• Exercise:
Only these lines of the data below are wanted: the one with "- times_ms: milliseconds", the one with "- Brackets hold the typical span", and any lines between them, each repeated exactly.

• Record extracts:
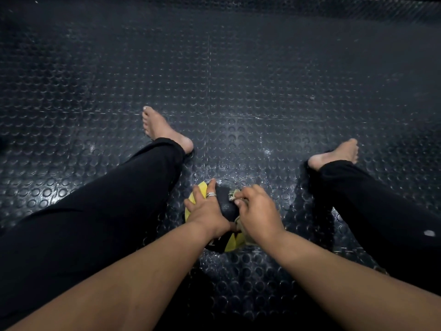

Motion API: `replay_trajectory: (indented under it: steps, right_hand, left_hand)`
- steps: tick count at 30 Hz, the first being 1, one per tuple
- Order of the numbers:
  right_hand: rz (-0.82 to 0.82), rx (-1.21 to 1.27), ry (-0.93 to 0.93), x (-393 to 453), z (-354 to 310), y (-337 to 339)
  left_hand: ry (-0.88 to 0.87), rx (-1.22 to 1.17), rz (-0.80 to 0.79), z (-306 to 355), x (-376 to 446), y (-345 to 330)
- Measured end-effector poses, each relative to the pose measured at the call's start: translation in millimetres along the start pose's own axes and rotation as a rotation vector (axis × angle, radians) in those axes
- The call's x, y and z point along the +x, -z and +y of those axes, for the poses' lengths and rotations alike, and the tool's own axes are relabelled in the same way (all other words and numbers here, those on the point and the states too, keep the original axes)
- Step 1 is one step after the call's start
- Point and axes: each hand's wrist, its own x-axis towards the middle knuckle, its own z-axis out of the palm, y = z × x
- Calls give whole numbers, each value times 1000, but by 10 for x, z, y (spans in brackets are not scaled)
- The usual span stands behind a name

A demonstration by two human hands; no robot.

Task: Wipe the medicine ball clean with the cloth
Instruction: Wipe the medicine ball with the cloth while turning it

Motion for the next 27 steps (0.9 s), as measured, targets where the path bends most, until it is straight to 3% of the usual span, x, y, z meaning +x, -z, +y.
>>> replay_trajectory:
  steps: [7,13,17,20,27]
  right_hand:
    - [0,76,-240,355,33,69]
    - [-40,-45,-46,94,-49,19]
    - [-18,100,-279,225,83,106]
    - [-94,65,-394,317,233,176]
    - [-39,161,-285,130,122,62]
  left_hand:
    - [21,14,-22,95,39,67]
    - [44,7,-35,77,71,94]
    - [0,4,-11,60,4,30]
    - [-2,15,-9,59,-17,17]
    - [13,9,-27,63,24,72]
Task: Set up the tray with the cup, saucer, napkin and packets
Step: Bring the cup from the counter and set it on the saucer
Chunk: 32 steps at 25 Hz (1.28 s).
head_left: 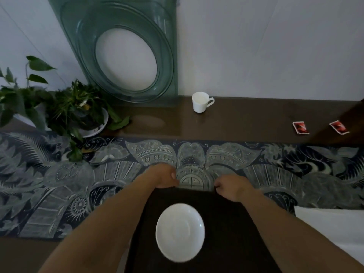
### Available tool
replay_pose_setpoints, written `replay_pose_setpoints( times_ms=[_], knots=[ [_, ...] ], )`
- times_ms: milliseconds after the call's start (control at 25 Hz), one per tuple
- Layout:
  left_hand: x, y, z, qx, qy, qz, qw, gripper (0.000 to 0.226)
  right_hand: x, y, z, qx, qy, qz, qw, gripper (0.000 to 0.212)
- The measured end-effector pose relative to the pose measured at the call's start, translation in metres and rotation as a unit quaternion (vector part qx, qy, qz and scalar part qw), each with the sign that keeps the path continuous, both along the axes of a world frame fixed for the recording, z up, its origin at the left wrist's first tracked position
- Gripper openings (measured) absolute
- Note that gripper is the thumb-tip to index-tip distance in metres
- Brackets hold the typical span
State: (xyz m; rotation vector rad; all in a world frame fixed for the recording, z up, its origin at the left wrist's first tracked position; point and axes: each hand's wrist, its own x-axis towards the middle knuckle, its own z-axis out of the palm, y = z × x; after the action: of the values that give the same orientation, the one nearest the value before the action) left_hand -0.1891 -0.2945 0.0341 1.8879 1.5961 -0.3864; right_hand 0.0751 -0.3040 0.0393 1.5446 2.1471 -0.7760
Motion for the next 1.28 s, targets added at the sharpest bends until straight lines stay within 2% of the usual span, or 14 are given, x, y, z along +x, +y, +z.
replay_pose_setpoints(
  times_ms=[200,600,720,840,920,1080,1280],
  knots=[
    [0.022,0.112,0.011,0.000,0.065,-0.041,0.997,0.044,0.001,0.103,0.006,0.026,-0.047,0.014,0.998,0.035],
    [0.038,0.273,0.028,0.085,0.131,-0.044,0.987,0.049,-0.012,0.273,0.029,0.140,-0.108,0.010,0.984,0.037],
    [0.042,0.306,0.022,0.129,0.130,-0.019,0.983,0.066,-0.015,0.307,0.021,0.192,-0.100,0.002,0.976,0.035],
    [0.045,0.331,0.008,0.135,0.073,0.020,0.988,0.105,-0.021,0.328,0.005,0.226,-0.065,-0.009,0.972,0.048],
    [0.050,0.340,0.000,0.142,0.049,0.026,0.988,0.116,-0.027,0.337,-0.004,0.236,-0.052,0.004,0.970,0.052],
    [0.055,0.344,-0.017,0.167,0.032,0.017,0.985,0.100,-0.033,0.342,-0.015,0.279,-0.034,0.009,0.960,0.030],
    [0.056,0.331,-0.012,0.162,0.000,0.026,0.986,0.093,-0.031,0.327,-0.007,0.285,-0.035,-0.006,0.958,0.024]
  ],
)
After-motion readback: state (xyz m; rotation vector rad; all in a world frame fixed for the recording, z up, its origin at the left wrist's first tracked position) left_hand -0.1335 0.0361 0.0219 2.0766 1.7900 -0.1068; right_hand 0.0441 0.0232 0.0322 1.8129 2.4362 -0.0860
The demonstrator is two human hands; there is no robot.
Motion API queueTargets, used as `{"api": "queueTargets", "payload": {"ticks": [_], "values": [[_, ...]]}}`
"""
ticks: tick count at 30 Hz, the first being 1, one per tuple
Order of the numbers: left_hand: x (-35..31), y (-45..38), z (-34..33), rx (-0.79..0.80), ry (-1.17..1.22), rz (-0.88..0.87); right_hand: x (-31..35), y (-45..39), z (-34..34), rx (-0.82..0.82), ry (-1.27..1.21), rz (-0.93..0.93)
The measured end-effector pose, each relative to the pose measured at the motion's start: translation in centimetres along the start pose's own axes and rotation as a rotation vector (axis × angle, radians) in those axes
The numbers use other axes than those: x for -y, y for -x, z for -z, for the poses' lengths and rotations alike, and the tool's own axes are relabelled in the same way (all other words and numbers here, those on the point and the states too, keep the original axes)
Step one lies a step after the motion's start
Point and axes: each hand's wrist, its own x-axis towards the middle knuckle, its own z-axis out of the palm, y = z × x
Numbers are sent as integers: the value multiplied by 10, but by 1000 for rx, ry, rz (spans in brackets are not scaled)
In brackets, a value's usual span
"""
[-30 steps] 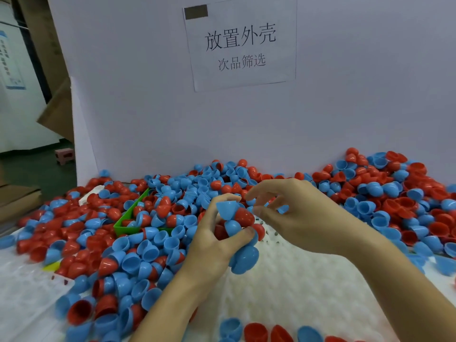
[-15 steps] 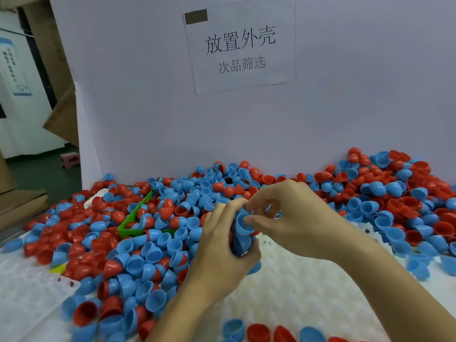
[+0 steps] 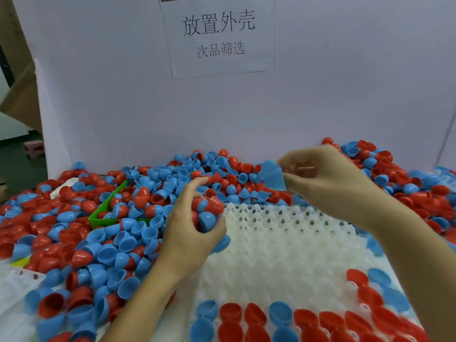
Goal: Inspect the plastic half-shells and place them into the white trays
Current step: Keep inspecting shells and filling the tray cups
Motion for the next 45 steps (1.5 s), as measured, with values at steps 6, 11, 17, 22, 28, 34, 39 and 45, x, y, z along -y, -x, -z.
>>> {"api": "queueTargets", "payload": {"ticks": [6, 11, 17, 22, 28, 34, 39, 45], "values": [[-3, -1, -4, -46, 76, -16, -46, 47, 26, 98, 190, -153], [-5, -1, -4, -57, 99, -11, -68, 69, 30, 154, 310, -244], [-2, -1, -6, -45, 67, 21, -65, 76, 25, 393, 488, -321], [-3, 1, -7, -37, 88, 41, -61, 79, 2, 529, 615, -413], [-3, 0, -15, -36, 328, 198, -59, 79, 1, 504, 642, -449], [-7, -1, -13, -8, 514, 351, -62, 81, 5, 539, 622, -460], [-14, 0, -10, 45, 674, 423, -63, 80, 20, 502, 562, -385], [-20, 2, -12, 119, 837, 537, -42, 48, 10, 284, 424, -177]]}}
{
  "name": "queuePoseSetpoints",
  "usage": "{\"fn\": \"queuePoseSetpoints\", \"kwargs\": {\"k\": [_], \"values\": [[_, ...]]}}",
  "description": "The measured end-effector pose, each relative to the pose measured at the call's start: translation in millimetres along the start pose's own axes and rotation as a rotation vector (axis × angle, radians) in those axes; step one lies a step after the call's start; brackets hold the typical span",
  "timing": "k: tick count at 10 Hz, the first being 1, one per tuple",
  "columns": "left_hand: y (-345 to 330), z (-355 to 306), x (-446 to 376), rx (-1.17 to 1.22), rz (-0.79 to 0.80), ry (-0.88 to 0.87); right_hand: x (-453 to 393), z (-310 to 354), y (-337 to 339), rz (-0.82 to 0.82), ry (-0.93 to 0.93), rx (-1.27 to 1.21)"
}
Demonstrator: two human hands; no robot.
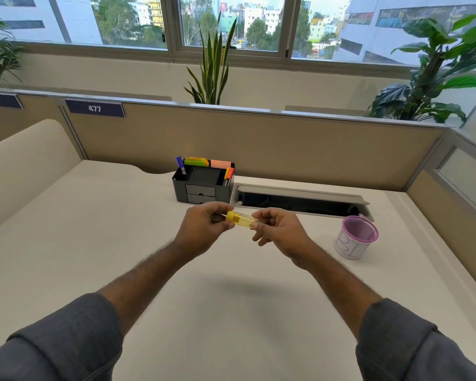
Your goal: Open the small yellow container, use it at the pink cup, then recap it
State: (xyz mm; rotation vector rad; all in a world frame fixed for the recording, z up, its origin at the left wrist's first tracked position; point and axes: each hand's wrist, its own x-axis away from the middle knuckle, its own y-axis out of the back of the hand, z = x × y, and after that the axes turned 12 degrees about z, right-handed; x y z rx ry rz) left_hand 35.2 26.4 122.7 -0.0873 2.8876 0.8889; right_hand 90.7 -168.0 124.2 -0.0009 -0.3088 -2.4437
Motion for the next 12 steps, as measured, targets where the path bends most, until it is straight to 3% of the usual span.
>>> {"fn": "queuePoseSetpoints", "kwargs": {"k": [4, 7, 12], "values": [[64.0, 60.7, -103.3, -0.228, -0.06, 0.021, -151.2, 4.6, -16.1, -0.202, 0.157, 0.504], [87.1, 130.7, -168.9, -0.308, -0.06, 0.115, -265.6, -23.2, -43.4, -0.289, 0.083, 0.673], [97.8, 169.6, -183.9, -0.46, 0.151, 0.187, -288.4, -44.1, -59.1, -0.187, 0.018, 0.868]]}}
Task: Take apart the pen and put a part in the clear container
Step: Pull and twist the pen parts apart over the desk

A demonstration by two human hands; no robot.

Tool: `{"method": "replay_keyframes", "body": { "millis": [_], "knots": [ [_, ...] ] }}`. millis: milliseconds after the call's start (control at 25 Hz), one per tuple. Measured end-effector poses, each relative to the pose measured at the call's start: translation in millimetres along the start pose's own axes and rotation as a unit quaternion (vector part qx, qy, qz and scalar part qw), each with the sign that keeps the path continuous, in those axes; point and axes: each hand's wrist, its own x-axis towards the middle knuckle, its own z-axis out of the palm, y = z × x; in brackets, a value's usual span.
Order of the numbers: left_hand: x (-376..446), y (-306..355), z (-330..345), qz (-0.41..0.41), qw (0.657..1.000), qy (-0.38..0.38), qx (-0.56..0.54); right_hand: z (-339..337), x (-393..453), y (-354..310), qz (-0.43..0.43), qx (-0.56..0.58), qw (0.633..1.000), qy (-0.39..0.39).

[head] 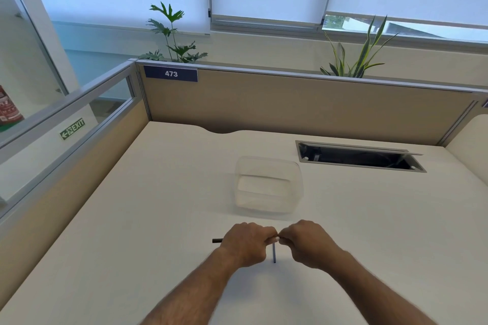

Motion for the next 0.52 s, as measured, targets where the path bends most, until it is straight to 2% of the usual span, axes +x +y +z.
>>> {"method": "replay_keyframes", "body": {
  "millis": [520],
  "knots": [
    [0.9, -5.5, 0.9, -0.004, 0.999, -0.011, -0.042, 7.2, -6.2, -4.7, 0.012, -0.049, 0.999, 0.018]
  ]
}}
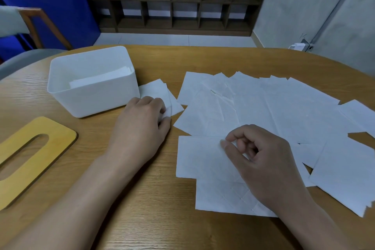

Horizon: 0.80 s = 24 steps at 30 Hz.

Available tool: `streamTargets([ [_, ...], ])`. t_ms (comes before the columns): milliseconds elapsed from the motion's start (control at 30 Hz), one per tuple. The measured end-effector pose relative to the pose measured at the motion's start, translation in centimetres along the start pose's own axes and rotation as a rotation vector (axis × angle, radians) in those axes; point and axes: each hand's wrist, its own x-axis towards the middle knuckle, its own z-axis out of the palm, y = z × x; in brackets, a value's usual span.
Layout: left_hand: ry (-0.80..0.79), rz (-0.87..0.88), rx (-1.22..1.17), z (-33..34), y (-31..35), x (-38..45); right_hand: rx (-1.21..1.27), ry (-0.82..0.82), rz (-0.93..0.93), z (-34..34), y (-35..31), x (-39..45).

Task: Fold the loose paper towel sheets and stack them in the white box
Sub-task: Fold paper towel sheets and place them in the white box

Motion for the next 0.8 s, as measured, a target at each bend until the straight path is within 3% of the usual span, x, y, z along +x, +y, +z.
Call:
streamTargets([
  [200, 0.052, -0.034, -0.061, -0.1, -0.8, 0.2, 0.008, -0.009, 0.003, 0.0, -0.4, -0.1],
  [433, 0.199, -0.025, -0.434, -2.1, 1.4, -1.3, 0.019, 0.067, -0.009, -0.1, -0.9, 0.1],
  [533, 0.056, -0.012, -0.843, -2.3, 2.8, -2.0, 0.054, 0.102, 0.013, -0.5, -1.3, 0.3],
  [667, -0.286, -0.066, -1.302, -2.7, 4.5, -2.9, 0.280, 0.020, 0.043, -1.2, -2.1, 0.5],
  [733, -0.382, -0.119, -1.388, -2.8, 4.9, -3.2, 0.370, -0.004, 0.103, -1.7, -2.4, 0.8],
  [800, -0.378, -0.177, -1.336, -2.6, 5.0, -3.3, 0.390, -0.014, 0.142, -2.1, -2.3, 0.8],
])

• Your response:
- times_ms: milliseconds after the call's start (control at 25 Hz), one per tuple
- Layout:
  left_hand: x, y, z, qx, qy, qz, qw, gripper (0.000 to 0.226)
  right_hand: x, y, z, qx, qy, qz, qw, gripper (0.000 to 0.212)
- The measured end-effector pose relative to the pose measured at the call's start, translation in metres and rotation as a unit quaternion (vector part qx, qy, qz and scalar part qw), each with the sign that keeps the path continuous, both along the axes of a world frame fixed for the recording, z up, its origin at the left wrist's first tracked position
- Gripper openings (measured) absolute
- Note that gripper is the thumb-tip to index-tip distance in metres
- Brackets hold the typical span

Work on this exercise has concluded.